[WHAT YOU SHOULD DO] The exercise asks you to copy every line below in which "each" appears.

[GIVEN INFORMATION]
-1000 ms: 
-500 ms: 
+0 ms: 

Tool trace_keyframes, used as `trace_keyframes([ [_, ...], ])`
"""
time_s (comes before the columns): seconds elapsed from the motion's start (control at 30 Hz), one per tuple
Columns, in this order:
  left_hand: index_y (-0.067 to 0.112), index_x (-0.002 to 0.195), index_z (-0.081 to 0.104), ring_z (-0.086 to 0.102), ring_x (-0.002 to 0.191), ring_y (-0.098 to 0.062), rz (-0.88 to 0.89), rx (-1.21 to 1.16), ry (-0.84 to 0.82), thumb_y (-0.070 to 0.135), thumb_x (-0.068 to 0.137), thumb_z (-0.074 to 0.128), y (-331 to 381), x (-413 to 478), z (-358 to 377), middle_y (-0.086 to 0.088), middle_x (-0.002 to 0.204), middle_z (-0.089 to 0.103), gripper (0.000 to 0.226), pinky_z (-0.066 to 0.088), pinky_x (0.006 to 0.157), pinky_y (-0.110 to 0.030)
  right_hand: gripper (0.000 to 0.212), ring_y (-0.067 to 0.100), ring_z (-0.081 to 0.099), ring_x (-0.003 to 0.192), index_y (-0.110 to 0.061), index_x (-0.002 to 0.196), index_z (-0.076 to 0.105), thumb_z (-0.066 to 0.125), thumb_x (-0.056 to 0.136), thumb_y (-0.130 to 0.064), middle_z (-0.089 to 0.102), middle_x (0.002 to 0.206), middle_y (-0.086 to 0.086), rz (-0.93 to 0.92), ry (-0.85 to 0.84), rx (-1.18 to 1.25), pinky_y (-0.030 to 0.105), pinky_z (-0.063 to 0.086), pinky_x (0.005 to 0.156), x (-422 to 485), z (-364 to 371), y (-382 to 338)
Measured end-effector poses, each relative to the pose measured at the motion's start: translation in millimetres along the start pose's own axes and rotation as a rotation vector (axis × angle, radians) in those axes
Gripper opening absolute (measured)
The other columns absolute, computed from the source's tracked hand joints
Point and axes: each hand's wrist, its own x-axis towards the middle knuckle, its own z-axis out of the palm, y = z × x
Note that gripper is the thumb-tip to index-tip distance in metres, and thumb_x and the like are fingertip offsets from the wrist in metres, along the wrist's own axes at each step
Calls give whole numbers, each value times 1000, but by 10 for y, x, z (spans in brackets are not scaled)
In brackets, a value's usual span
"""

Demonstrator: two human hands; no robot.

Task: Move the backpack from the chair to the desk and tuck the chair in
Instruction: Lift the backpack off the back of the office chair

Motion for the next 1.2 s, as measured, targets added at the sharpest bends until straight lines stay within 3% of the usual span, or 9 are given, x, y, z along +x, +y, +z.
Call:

[YOUR SOLUTION]
Measured end-effector poses, each relative to the pose measured at the motion's start: translation in millimetres along the start pose's own axes and rotation as a rotation vector (axis × angle, radians) in those axes
Point and axes: each hand's wrist, its own x-axis towards the middle knuckle, its own z-axis out of the palm, y = z × x
Note that gripper is the thumb-tip to index-tip distance in metres, and thumb_x and the like are fingertip offsets from the wrist in metres, along the wrist's own axes at each step
Calls give whole numbers, each value times 1000, but by 10 for y, x, z (spans in brackets are not scaled)

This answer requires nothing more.